The effect of SARS-CoV-2 infection and vaccination on Th17 and regulatory T cells in a pregnancy cohort in NYC

Affiliations

The effect of SARS-CoV-2 infection and vaccination on Th17 and regulatory T cells in a pregnancy cohort in NYC

Frederieke A J Gigase et al. Front Immunol. .

Abstract

Disturbances in T-cells, specifically the Th17/Treg balance, have been implicated in adverse pregnancy outcomes. We investigated these two T-cell populations following pre-pregnancy and pregnancy SARS-CoV-2 infection and COVID-19 vaccination in 351 participants from a pregnancy cohort in New York City (Generation C; 2020-2022). SARS-CoV-2 infection status was determined via laboratory or medical diagnosis and COVID-19 vaccination status via survey and electronic medical records data. Peripheral blood mononuclear cells (PBMCs) were collected at routine prenatal visits throughout gestation (median 108 days; IQR 67-191 days) with repeated measures for 104 participants (29.6%). T-cell populations CD4+/CD3+, Th17/CD4+, Treg/CD4+ and the Th17/Treg ratio were quantified using flow cytometry. Results showed that inter-individual differences are a main influencing factor in Th17 and Treg variance, however total variance explained remained small (R2 = 15-39%).
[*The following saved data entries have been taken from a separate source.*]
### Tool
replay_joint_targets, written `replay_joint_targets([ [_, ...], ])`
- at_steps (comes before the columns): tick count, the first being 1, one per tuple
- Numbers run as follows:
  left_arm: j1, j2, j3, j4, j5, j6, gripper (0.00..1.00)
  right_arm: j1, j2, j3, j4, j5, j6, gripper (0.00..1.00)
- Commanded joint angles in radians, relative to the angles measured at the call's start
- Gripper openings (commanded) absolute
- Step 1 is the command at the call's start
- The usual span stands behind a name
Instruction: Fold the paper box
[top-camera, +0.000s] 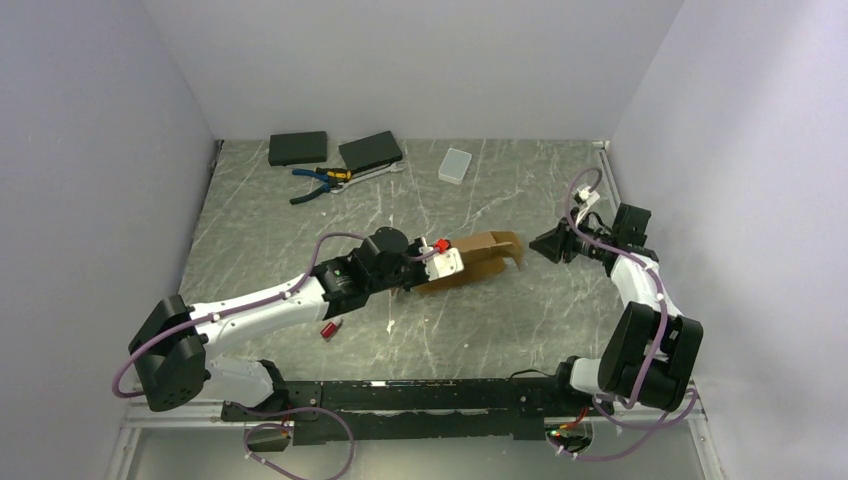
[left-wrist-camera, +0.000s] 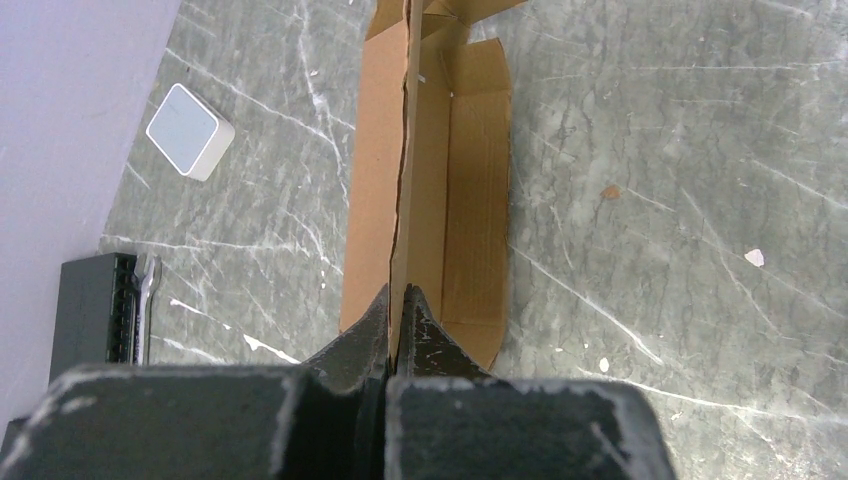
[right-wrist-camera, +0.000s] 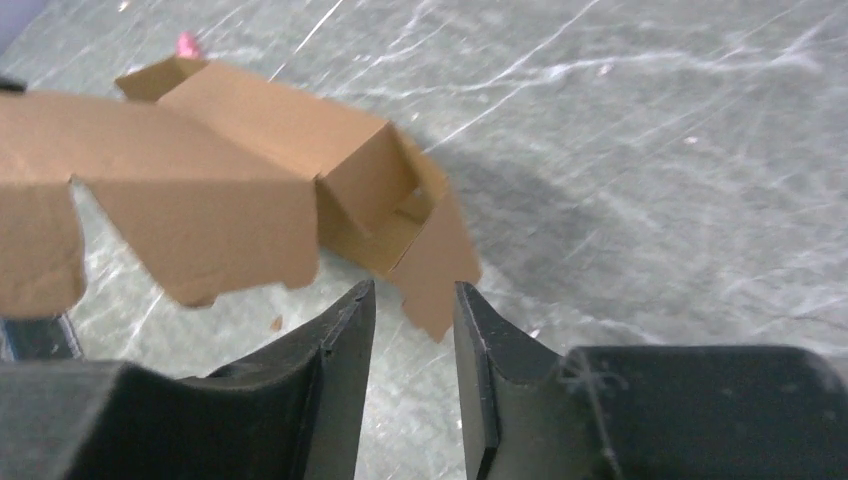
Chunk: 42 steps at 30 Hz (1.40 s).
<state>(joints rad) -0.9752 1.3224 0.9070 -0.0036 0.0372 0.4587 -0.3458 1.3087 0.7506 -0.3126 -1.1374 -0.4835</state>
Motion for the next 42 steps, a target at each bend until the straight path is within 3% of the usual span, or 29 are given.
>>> replay_joint_targets([
  [1, -0.009, -0.034, -0.007, 0.043, 0.002, -0.015, 0.0, 0.015, -0.002, 0.017, 0.358, 0.139, 0.329, 0.32],
  [7, -0.009, -0.027, 0.01, 0.034, 0.009, -0.02, 0.0, 0.169, 0.196, 0.151, 0.346, 0.342, 0.378, 0.26],
  [15, -0.008, -0.025, 0.043, 0.005, -0.022, -0.035, 0.0, 0.24, 0.323, 0.244, 0.242, 0.355, 0.313, 0.26],
  [35, -0.008, -0.001, 0.061, -0.017, -0.035, -0.071, 0.0, 0.266, 0.257, 0.154, 0.181, 0.176, 0.146, 0.28],
  [42, -0.008, 0.005, 0.062, -0.014, -0.034, -0.084, 0.0, 0.278, 0.258, 0.145, 0.163, 0.187, 0.123, 0.3],
])
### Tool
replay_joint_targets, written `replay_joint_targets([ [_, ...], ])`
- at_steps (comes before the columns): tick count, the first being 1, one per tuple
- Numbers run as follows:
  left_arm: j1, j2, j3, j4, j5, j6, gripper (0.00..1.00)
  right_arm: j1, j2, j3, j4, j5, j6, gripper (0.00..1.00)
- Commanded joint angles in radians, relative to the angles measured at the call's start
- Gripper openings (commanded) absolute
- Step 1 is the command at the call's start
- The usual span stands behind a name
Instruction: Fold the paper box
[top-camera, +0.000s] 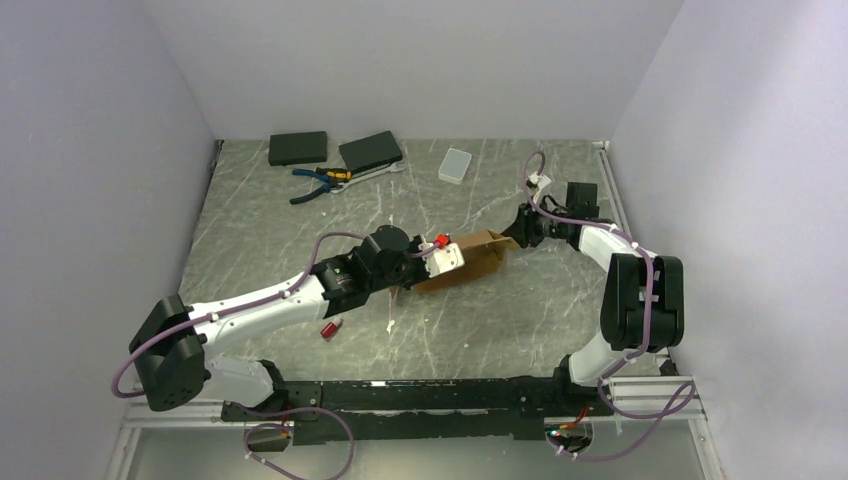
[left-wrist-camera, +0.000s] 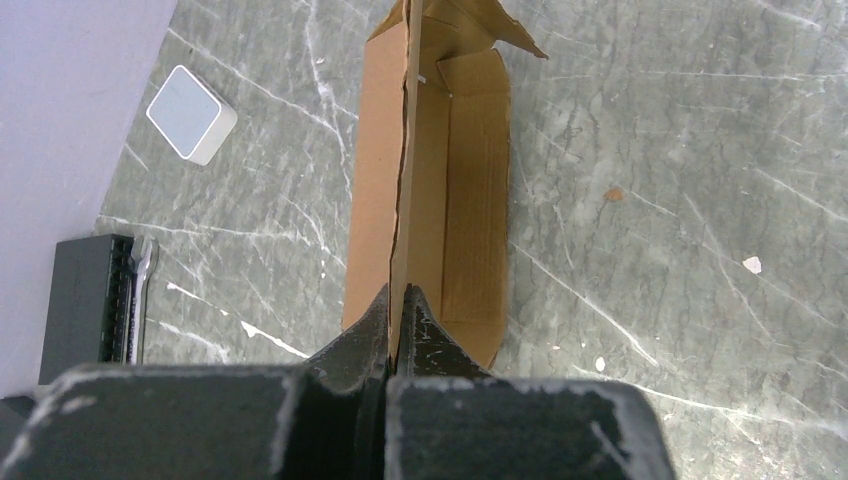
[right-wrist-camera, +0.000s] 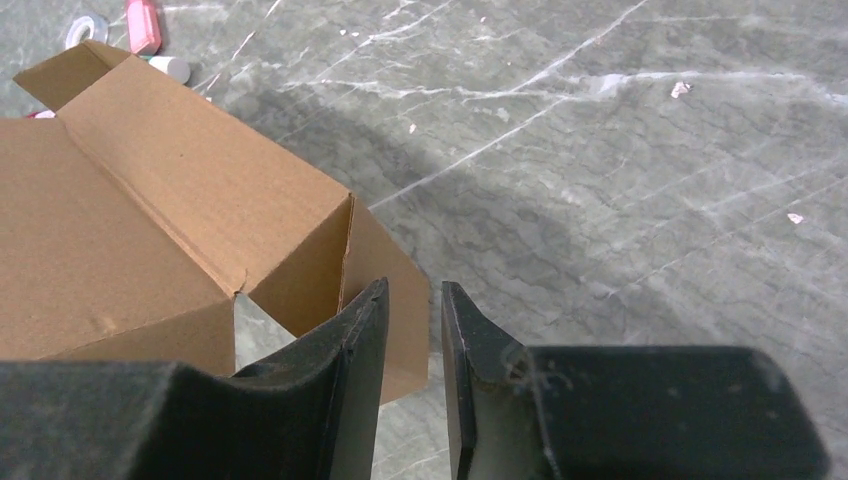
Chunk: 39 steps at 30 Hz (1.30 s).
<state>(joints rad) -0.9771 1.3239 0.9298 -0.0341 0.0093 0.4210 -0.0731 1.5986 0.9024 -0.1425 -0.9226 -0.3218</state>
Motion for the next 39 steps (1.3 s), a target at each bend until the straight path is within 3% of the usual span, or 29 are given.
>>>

Overall, Th17 and Treg populations were not significantly affected by SARS-CoV-2 infection during pregnancy in adjusted linear mixed models (p>0.05), however comparison of repeated measures among SARS-CoV-2 infected participants and non-infected controls suggests a relative increase of the Th17/Treg ratio following infection. In addition, the Th17/Treg ratio was significantly higher after SARS-CoV-2 infection prior to pregnancy (10-138 weeks) compared to controls (β=0.48, p=0.003). COVID-19 vaccination was not associated with Th17 and Treg cells. Our findings suggest an impact of SARS-CoV-2 infection on the Th17/Treg ratio, likely depending on severity of infection, yet the observed trends and their potential consequences for pregnancy outcomes require further investigation. Our study contributes to growing evidence that COVID-19 vaccination during pregnancy does not lead to an exacerbated immune response.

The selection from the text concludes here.